## PROVIDED MATERIAL:
------------

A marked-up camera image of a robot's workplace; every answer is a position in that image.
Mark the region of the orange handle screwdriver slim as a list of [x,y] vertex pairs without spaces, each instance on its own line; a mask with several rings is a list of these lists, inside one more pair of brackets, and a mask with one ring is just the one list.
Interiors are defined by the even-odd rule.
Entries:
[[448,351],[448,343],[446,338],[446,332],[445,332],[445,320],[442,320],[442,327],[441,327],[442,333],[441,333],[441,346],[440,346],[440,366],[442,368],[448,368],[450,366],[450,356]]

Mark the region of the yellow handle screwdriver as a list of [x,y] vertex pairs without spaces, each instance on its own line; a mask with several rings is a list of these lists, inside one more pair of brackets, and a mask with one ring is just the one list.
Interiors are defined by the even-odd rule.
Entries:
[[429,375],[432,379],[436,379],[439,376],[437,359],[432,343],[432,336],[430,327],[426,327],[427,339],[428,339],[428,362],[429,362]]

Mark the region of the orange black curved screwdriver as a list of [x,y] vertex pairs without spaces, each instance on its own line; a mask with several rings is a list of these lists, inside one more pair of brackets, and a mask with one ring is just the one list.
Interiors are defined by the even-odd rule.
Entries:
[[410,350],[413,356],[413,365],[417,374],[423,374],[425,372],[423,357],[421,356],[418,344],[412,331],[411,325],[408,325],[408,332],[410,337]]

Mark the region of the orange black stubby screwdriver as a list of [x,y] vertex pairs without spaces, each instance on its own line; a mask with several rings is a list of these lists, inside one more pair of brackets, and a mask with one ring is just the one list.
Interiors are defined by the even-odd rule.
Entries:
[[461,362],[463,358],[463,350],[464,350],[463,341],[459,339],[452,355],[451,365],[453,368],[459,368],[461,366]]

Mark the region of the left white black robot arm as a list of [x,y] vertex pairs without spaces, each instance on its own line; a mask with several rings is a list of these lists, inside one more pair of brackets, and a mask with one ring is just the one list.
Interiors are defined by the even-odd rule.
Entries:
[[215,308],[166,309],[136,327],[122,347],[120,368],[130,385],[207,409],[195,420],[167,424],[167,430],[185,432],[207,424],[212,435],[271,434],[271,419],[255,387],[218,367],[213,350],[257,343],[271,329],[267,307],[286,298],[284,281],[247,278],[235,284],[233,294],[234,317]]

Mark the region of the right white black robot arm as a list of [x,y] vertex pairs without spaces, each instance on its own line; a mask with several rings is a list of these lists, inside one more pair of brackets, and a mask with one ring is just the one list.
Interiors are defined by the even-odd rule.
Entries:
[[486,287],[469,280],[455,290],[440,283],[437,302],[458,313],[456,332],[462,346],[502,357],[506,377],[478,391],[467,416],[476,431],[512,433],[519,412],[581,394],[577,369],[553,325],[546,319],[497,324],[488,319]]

------------

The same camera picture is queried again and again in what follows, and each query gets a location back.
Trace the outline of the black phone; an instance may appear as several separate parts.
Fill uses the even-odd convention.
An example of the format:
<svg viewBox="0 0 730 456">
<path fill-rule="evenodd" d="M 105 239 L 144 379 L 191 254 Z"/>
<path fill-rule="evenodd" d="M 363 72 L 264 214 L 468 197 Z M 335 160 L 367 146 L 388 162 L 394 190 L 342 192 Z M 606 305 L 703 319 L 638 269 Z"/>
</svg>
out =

------------

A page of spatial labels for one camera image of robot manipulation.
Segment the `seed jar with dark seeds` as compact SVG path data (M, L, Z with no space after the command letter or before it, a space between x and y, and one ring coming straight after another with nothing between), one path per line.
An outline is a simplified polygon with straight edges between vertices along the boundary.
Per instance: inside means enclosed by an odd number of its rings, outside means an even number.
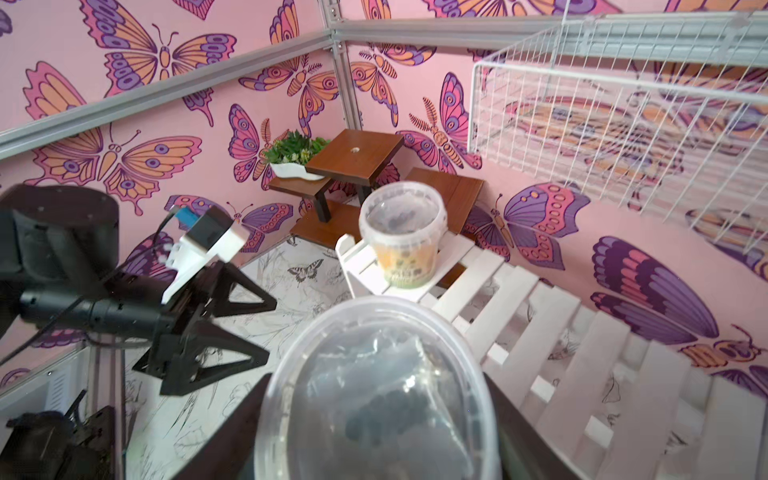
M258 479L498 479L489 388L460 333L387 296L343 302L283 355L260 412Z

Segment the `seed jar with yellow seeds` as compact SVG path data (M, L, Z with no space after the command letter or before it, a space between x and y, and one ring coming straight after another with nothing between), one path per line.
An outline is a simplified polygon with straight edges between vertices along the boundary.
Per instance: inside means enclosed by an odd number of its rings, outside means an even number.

------------

## WHAT IS BEING ASKED:
Every line in the data above that contains "image" needs to be copied.

## WRITTEN REPLY:
A marked-up camera image of a robot's workplace; every answer is a position in that image.
A page of spatial labels for one camera image of robot manipulation.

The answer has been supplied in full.